MLX-Audio Options (preferred on Apple Silicon)

| Option | Default | Description | |--------|---------|-------------| | mlx_audio.path | ~/.claudeclaw/tools/mlx-audio | mlx-audio venv location | | mlx_audio.model | mlx-community/Kokoro-82M-bf16 | MLX model to use | | mlx_audio.voice | af_heart | Voice preset (used if no voice_blend) | | mlx_audio.voice_blend | {af_heart: 0.6, af_sky: 0.4} | Custom voice mix (weighted blend) | | mlx_audio.lang_code | a | Language code (a=US English) | | mlx_audio.speed | 1.05 | Playback speed (1.0 = normal, 1.05 = 5% faster) |

Kokoro PyTorch Options (fallback)

| Option | Default | Description | |--------|---------|-------------| | kokoro.path | ~/.claudeclaw/tools/kokoro | Kokoro repo location | | kokoro.voice_blend | {af_heart: 0.6, af_sky: 0.4} | Custom voice mix | | kokoro.speed | 1.05 | Playback speed (1.0 = normal, 1.05 = 5% faster) |

Processing Options

| Option | Default | Description | |--------|---------|-------------| | processing.subagent_timeout | 600 | Seconds for sub-agent (increase for long videos) | | processing.cleanup_temp_files | true | Remove /tmp files after completion |

Comment Options

| Option | Default | Description | |--------|---------|-------------| | comments.max_count | 50 | Number of comments to fetch | | comments.timeout | 90 | Timeout for comment fetching (seconds) |

Queue Options

| Option | Default | Description | |--------|---------|-------------| | queue.stale_minutes | 30 | Consider a processing job stale after this many minutes |

Output Structure

~/Documents/TubeScribe/
├── {Video Title}.html         # Formatted document (or .docx / .md)
└── {Video Title}_summary.mp3  # Audio summary (or .wav)
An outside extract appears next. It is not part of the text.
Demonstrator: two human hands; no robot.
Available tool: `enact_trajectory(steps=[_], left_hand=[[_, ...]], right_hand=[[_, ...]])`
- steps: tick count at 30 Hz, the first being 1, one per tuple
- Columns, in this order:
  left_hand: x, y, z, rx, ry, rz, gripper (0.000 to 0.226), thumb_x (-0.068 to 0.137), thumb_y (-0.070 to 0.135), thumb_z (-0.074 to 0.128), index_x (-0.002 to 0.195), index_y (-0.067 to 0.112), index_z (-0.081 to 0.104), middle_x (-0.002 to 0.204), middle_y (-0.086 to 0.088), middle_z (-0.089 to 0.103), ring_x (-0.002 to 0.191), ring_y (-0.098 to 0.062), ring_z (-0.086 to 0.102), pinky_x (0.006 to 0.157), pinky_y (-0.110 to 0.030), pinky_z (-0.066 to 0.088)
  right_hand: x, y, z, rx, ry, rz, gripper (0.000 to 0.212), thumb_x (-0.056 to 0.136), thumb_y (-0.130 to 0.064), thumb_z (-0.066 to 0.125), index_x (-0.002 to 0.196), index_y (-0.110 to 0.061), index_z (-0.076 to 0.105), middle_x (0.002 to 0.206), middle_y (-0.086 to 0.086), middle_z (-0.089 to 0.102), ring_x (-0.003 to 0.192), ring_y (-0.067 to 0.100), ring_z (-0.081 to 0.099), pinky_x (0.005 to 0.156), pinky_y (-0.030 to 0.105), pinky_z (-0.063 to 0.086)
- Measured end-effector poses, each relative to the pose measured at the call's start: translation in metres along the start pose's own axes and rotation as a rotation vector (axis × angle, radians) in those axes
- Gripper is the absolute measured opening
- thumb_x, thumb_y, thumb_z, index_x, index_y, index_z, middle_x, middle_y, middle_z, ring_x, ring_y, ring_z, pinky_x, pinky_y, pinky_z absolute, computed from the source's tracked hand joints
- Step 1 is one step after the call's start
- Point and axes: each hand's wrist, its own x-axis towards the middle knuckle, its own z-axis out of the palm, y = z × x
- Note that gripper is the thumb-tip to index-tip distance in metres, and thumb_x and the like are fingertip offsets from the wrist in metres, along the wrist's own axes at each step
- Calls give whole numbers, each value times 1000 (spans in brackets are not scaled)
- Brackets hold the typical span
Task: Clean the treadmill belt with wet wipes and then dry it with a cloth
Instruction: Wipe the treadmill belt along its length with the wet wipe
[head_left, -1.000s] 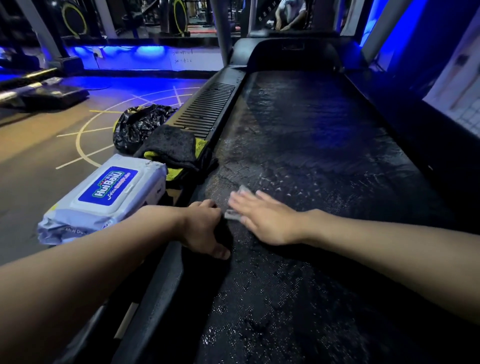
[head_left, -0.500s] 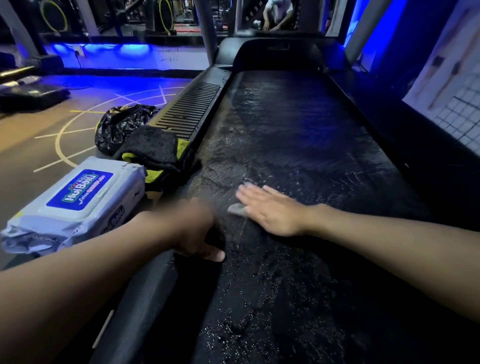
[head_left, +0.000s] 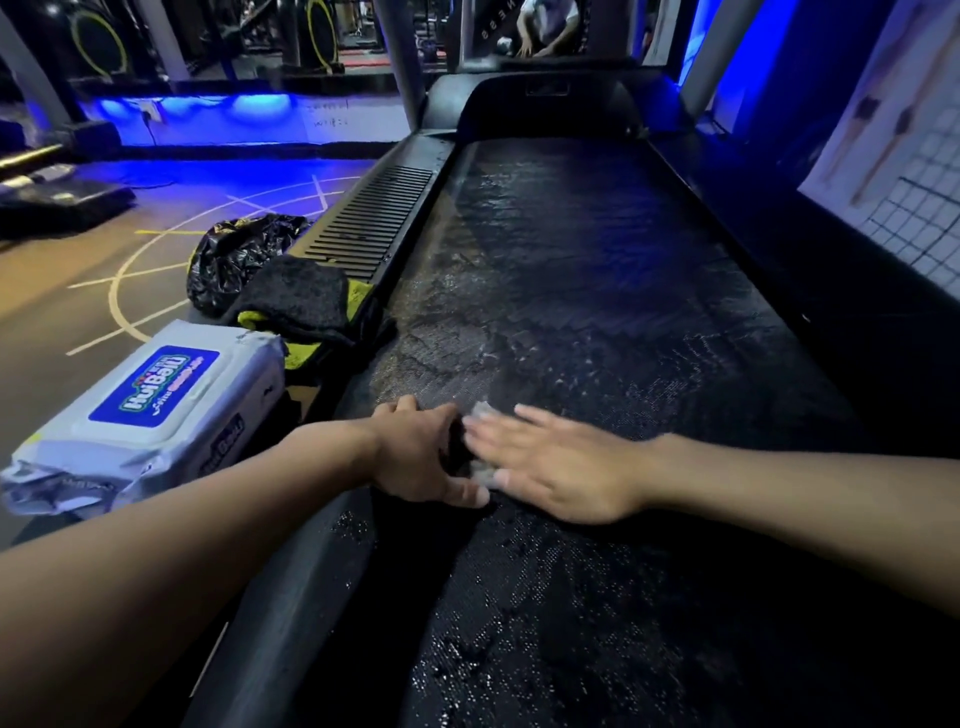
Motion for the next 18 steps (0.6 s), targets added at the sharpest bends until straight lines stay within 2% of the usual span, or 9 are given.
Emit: enact_trajectory(steps=[3, 4, 6, 8, 11, 13, 15, 17, 18], left_hand=[[3, 7, 3, 91, -23, -31, 119, 64, 76, 68, 152, 20, 11, 151, -21, 18, 143, -43, 15, 115, -49, 27], [3, 9, 3, 112, -14, -36, 120, 63, 75, 70, 152, 19, 12, 151, -21, 17, 143, -42, 15, 114, -52, 27], [6, 10, 3, 137, 26, 28, 114, 64, 72, 72, 149, 15, 19, 149, -16, 19, 144, -35, 17, 114, -51, 27], [10, 9, 4, 91, 45, 154, 107, 67, 63, 76, 145, 9, 26, 147, -8, 22, 142, -27, 26, 115, -43, 30], [11, 15, 0, 48, 26, 183, 103, 67, 52, 82, 141, 2, 29, 145, -10, 28, 136, -27, 37, 111, -33, 35], [13, 19, -4, 18, 10, 154, 98, 67, 55, 81, 139, 6, 35, 141, -11, 32, 130, -28, 43, 108, -33, 38], [15, 22, -7, 5, 19, 141, 90, 67, 65, 75, 134, 14, 41, 132, -9, 37, 124, -28, 46, 104, -36, 42], [17, 24, -6, 41, 53, 118, 93, 64, 73, 71, 134, 20, 42, 128, -7, 37, 125, -29, 42, 105, -41, 41], [17, 26, -5, 69, 68, 98, 95, 62, 75, 70, 135, 22, 41, 127, -6, 36, 128, -30, 37, 105, -45, 39]], right_hand=[[9, 29, -8, 9, 24, 234, 55, 107, -40, 11, 159, -23, 0, 166, -2, -11, 149, 11, -20, 122, 36, -10], [8, 26, -8, 14, 28, 240, 56, 107, -40, 13, 159, -21, 0, 165, -1, -11, 149, 12, -19, 122, 36, -10], [-3, 11, 1, 1, 13, 104, 56, 108, -39, 16, 159, -20, 2, 164, -4, -12, 149, 11, -19, 122, 33, -12], [-12, 7, 5, 12, 0, 15, 56, 108, -38, 17, 159, -20, 3, 164, -7, -12, 149, 8, -20, 122, 33, -13], [-5, 38, -5, 40, 5, 227, 56, 108, -37, 16, 159, -22, 1, 165, -4, -11, 149, 8, -20, 123, 40, -10], [-7, 36, -5, 65, 13, 261, 58, 108, -39, 16, 159, -20, -1, 165, -3, -12, 149, 10, -20, 123, 39, -10], [-20, 22, 4, 62, -4, 135, 59, 107, -44, 14, 159, -19, -1, 163, -7, -15, 149, 9, -21, 122, 34, -13], [-28, 20, 6, 62, 13, 66, 58, 106, -44, 11, 159, -20, 1, 163, -10, -12, 148, 5, -20, 121, 31, -15], [-24, 30, 5, 52, 37, 108, 57, 107, -43, 11, 159, -20, 3, 164, -9, -9, 149, 5, -19, 121, 32, -14]])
After generation, opens the folder (not individual files) so you can access everything.

Dependencies

Required:

summarize CLI — brew install steipete/tap/summarize
Python 3.8+

Optional (better quality):

pandoc — DOCX output: brew install pandoc
ffmpeg — MP3 audio: brew install ffmpeg
yt-dlp — YouTube comments: brew install yt-dlp
mlx-audio — Fastest TTS on Apple Silicon: pip install mlx-audio (uses MLX backend for Kokoro)
Kokoro TTS — PyTorch fallback: see https://github.com/hexgrad/kokoro

yt-dlp Search Paths

TubeScribe checks these locations (in order):

| Priority | Path | Source | |----------|------|--------| | 1 | which yt-dlp | System PATH | | 2 | /opt/homebrew/bin/yt-dlp | Homebrew (Apple Silicon) | | 3 | /usr/local/bin/yt-dlp | Homebrew (Intel) / Linux | | 4 | ~/.local/bin/yt-dlp | pip install --user | | 5 | ~/.local/pipx/venvs/yt-dlp/bin/yt-dlp | pipx | | 6 | ~/.claudeclaw/tools/yt-dlp/yt-dlp | TubeScribe auto-install |

If not found, setup downloads a standalone binary to the tools directory. The tools directory version doesn't conflict with system installations.

Queue Handling

When user sends multiple YouTube URLs while one is processing:

Check Before Starting

python skills/tubescribe/scripts/tubescribe.py --queue-status

If Already Processing

# Add to queue instead of starting parallel processing
python skills/tubescribe/scripts/tubescribe.py --queue-add "NEW_URL"
# → Replies: "📋 Added to queue (position 2)"

After Completion

# Check if more in queue
python skills/tubescribe/scripts/tubescribe.py --queue-next
# → Automatically pops and processes next URL

Queue Commands

| Command | Description | |---------|-------------| | --queue-status | Show what's processing + queued items | | --queue-add URL | Add URL to queue | | --queue-next | Process next item from queue | | --queue-clear | Clear entire queue |

Batch Processing (multiple URLs at once)

python skills/tubescribe/scripts/tubescribe.py url1 url2 url3

Processes all URLs sequentially with a summary at the end.

Error Handling

The script detects and reports these errors with clear messages:

| Error | Message | |-------|---------| | Invalid URL | ❌ Not a valid YouTube URL | | Private video | ❌ Video is private — can't access | | Video removed | ❌ Video not found or removed | | No captions | ❌ No captions available for this video | | Age-restricted | ❌ Age-restricted video — can't access without login | | Region-blocked | ❌ Video blocked in your region | | Live stream | ❌ Live streams not supported — wait until it ends | | Network error | ❌ Network error — check your connection | | Timeout | ❌ Request timed out — try again later |

When an error occurs, report it to the user and don't proceed with that video.

Tips

For long videos (>30 min), increase sub-agent timeout to 900s
Speaker detection works best with clear interview/podcast formats
Single-speaker videos (tutorials, lectures) skip speaker labels automatically
Timestamps link directly to YouTube at that moment
Use batch mode for multiple videos: tubescribe url1 url2 url3

metadata: { "claudeclaw": { "emoji": "🎬", "requires": { "bins": ["summarize"] } } }

TubeScribe 🎬

Turn any YouTube video into a polished document + audio summary.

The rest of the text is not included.